Kementerian Agama adalah wadah umat islam dalam merealisasikan kepentingan-kepentingannya walaupun tidak dipungkiri bahwa Kementerian Agama wajib mengayomi seluruh agama yang diakui oleh undang-undang tanpa membeda-bedakan. Kementerian Agama adalah Kementerian Khusus yang seharusnya pemimpinnya orang yang sangat mengerti dan paham Kementerian ini dari sisi sejarah dan birokrasinya. Kementerian Agama dijadikan seperti instansi vertikal lainnya seperti Kepolisian, Kejaksaan dan TNI yang pemimpinnya harus orang dari institusi tersebut. Sebagai contoh Kepolisian menurut undang-undang nomor 2 tahun 2002 di pasal 11 calon Kapolri adalah Perwira Tinggi Kepolisian Negara Republik Indonesia yang masih aktif dengan memperhatikan jenjang kepangkatan dan karier. Mengapa merupakan perwira dari dalam karena untuk menjaga netralitas dan pimpinan polri harus paham benar kepada institusi didalamnya kepolisian melaksanakan hal-hal teknis dalam keamanan negara.

Sangat sentralnya keberadaan Kementerian Agama sehingga pimpinan Kementerian ini adalah orang-orang yang mengerti benar teknis, sejarah dan di jamin netralitasnya. Hal tersebut dapat dilakukan dengan menjadikan pimpinan Kementerian Agama merupakan jabatan karir dari pegawai di dalamnya semangat ini bukan ingin menutup atau seolah-oleh ingin mengekslusifkan Kementerian ini. Hanya ingin mendudukan kembali tugas, fungsi dan sejarah dari Kementerian ini berbeda.
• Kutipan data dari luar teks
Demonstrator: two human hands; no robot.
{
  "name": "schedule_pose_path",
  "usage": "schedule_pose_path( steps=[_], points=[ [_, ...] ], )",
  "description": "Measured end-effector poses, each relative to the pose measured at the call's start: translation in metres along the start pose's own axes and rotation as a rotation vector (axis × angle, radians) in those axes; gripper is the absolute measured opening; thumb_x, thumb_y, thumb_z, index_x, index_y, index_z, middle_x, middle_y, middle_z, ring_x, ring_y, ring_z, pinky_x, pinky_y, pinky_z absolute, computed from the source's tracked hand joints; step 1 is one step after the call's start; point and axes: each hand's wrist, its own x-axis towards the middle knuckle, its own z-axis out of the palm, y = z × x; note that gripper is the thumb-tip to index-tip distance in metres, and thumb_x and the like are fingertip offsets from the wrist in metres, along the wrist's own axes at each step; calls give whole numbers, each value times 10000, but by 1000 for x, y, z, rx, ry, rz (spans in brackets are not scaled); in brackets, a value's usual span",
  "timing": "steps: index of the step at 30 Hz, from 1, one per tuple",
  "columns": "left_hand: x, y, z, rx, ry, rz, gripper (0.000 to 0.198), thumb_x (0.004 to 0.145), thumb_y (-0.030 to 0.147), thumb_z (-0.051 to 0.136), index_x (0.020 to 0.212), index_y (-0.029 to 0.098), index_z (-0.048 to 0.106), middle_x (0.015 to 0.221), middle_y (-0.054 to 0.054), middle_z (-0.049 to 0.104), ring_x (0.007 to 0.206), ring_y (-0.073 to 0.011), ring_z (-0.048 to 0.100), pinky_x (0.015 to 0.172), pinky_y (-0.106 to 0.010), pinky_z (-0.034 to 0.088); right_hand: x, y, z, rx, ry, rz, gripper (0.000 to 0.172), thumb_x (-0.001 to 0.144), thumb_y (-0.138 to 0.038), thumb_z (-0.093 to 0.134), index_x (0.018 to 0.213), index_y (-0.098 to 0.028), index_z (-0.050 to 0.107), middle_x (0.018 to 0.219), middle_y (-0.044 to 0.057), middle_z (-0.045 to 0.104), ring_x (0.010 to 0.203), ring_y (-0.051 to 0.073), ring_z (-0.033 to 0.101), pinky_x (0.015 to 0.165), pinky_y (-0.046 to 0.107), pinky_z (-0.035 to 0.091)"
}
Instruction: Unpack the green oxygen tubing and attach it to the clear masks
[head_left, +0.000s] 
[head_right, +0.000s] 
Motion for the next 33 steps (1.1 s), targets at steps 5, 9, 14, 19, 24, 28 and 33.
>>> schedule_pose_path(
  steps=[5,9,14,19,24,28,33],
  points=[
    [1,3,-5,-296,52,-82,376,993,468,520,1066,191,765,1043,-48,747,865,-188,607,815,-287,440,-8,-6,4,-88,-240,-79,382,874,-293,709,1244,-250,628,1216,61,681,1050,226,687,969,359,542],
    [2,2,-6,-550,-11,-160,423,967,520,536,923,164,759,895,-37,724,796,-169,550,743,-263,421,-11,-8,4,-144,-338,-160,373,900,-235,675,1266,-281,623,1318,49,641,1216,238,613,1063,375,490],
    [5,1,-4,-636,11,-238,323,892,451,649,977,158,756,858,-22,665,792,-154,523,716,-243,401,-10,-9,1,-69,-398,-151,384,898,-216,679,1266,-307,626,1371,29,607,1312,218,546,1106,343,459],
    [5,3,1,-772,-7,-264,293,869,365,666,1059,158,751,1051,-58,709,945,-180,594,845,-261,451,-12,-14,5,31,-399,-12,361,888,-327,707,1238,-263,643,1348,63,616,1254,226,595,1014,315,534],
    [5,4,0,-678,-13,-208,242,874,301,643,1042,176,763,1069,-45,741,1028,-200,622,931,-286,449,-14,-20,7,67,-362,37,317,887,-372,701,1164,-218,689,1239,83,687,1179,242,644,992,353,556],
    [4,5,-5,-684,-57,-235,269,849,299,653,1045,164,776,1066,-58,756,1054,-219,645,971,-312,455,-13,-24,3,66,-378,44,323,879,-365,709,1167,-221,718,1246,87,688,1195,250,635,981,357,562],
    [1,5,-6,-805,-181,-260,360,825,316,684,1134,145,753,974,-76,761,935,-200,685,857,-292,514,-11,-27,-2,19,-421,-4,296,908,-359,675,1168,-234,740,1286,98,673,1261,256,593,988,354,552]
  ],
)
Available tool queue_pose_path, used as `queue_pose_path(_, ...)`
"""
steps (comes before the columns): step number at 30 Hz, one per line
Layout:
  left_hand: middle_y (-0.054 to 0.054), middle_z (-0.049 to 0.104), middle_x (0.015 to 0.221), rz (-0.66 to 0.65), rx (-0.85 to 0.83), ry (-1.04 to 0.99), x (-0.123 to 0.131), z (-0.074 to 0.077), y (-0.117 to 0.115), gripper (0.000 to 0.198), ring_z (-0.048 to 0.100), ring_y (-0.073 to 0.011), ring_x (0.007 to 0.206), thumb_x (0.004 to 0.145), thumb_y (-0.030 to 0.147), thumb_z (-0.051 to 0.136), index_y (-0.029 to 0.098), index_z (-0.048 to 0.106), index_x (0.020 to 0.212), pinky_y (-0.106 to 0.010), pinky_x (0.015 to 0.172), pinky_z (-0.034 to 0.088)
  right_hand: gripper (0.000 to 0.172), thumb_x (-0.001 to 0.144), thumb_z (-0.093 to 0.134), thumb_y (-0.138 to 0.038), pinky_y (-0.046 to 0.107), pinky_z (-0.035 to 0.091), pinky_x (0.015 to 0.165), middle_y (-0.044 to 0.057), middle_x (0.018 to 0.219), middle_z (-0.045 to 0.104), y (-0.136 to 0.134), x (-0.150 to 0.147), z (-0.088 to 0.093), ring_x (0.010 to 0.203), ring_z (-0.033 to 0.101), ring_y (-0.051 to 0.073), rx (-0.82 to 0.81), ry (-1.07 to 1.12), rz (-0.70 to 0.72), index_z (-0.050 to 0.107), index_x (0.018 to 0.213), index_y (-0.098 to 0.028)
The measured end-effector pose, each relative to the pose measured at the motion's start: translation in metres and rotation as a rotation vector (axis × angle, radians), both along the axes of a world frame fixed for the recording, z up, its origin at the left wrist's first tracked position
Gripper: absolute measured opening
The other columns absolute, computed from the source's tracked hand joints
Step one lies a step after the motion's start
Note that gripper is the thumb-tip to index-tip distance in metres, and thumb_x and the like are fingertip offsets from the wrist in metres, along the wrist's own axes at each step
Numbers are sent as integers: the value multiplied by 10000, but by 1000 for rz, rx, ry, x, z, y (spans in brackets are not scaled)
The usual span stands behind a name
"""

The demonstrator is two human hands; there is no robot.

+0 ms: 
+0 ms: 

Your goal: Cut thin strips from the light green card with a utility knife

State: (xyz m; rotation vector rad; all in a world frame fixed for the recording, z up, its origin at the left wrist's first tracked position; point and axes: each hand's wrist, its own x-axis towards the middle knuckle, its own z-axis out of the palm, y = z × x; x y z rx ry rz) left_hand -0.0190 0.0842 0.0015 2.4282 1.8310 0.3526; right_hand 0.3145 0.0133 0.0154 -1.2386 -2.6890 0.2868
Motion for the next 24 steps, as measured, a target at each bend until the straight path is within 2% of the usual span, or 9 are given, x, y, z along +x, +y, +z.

Saat ini banyak pihak yang seolah-olah ingin mengebiri Kementerian Agama, mulai dari ingin merubah nama menjadi Kementerian Keagamaan, Kementerian Haji, Zakat, dan Wakaf dan lain-lain. Hingga dengan cara halus mengurangi fungsi-fungsi Kementerian Agama. Sebagai contoh pindahnya peradilan agama ke mahkamah agung, di bentuknya badan pengelola dana haji diluar struktur Kementerian Agama. Ini bahaya besar dan harus di pahami oleh khalayak umum. Semangat yang harus di gelorakan bahwa pimpinan Kementerian Agama merupakan orang dari dalam karena diharapkan jenjang karir yang ada, diklat-diklat pemahaman kenegaraan dan pengalaman birokrasi yang dialami di harapkan mampu membawa Kementerian sesuai dengan tugas dan fungsinya.

 

Kementerian Agama mengambil alih tugas-tugas keagamaan yang semula berada pada beberapa kementerian, yaitu Kementerian Dalam Negeri, yang berkenaan dengan masalah perkawinan, peradilan agama, kemasjidan dan urusan haji; dari Kementerian Kehakiman, yang berkenaan dengan tugas dan wewenang Mahkamah Islam Tinggi; dari Kementerian Pengajaran, Pendidikan dan Kebudayaan, yang berkenaan dengan masalah pengajaran agama di sekolah-sekolah. Menghilangkan eksistensi Kementerian Agama berpotensi “membangunkan” pertarungan antara kaum Islamis dan nasionalis. Penghapusan Kementerian Agama dapat menjadi alat legitimasi kalangan Islamis untuk melakukan pertentangan terhadap negara. Justifikasi yang selama ini dibangun bahwa NKRI bukan negara sekuler, akan serta-merta runtuh dengan dihapuskannnya Kementerian Agama. Pada akhirnya, bentuk negara yang sudah dianggap 100% sekuler, dapat dijadikan sebagai legitimasi oleh kelompok Islamis untuk melakukan perlawanan kepada pemerintah. Karena realitasnya negeri ini dibangun dan dapat direbut dari penjajah karena mengalirnya darah para syuhada muslim. Sehingga mereka sangat merindukan sekali islam yang menjadi dasar mereka berkehidupan dan bernegara. Semangat itu yang di rangkum kedalam Kementerian Agama. Kehadiran Kementerian Agama ingin memberitahukan bahwa Agama tidak terpisah dari eksistensi negara. Semoga para pimpinan Kementerian ini memahami dengan baik sejarah dan semangat berdirinya kementerian ini. Jangan dijadikan sebagai alat politik ataupun untuk menyuburkan salah satu kelompok agama.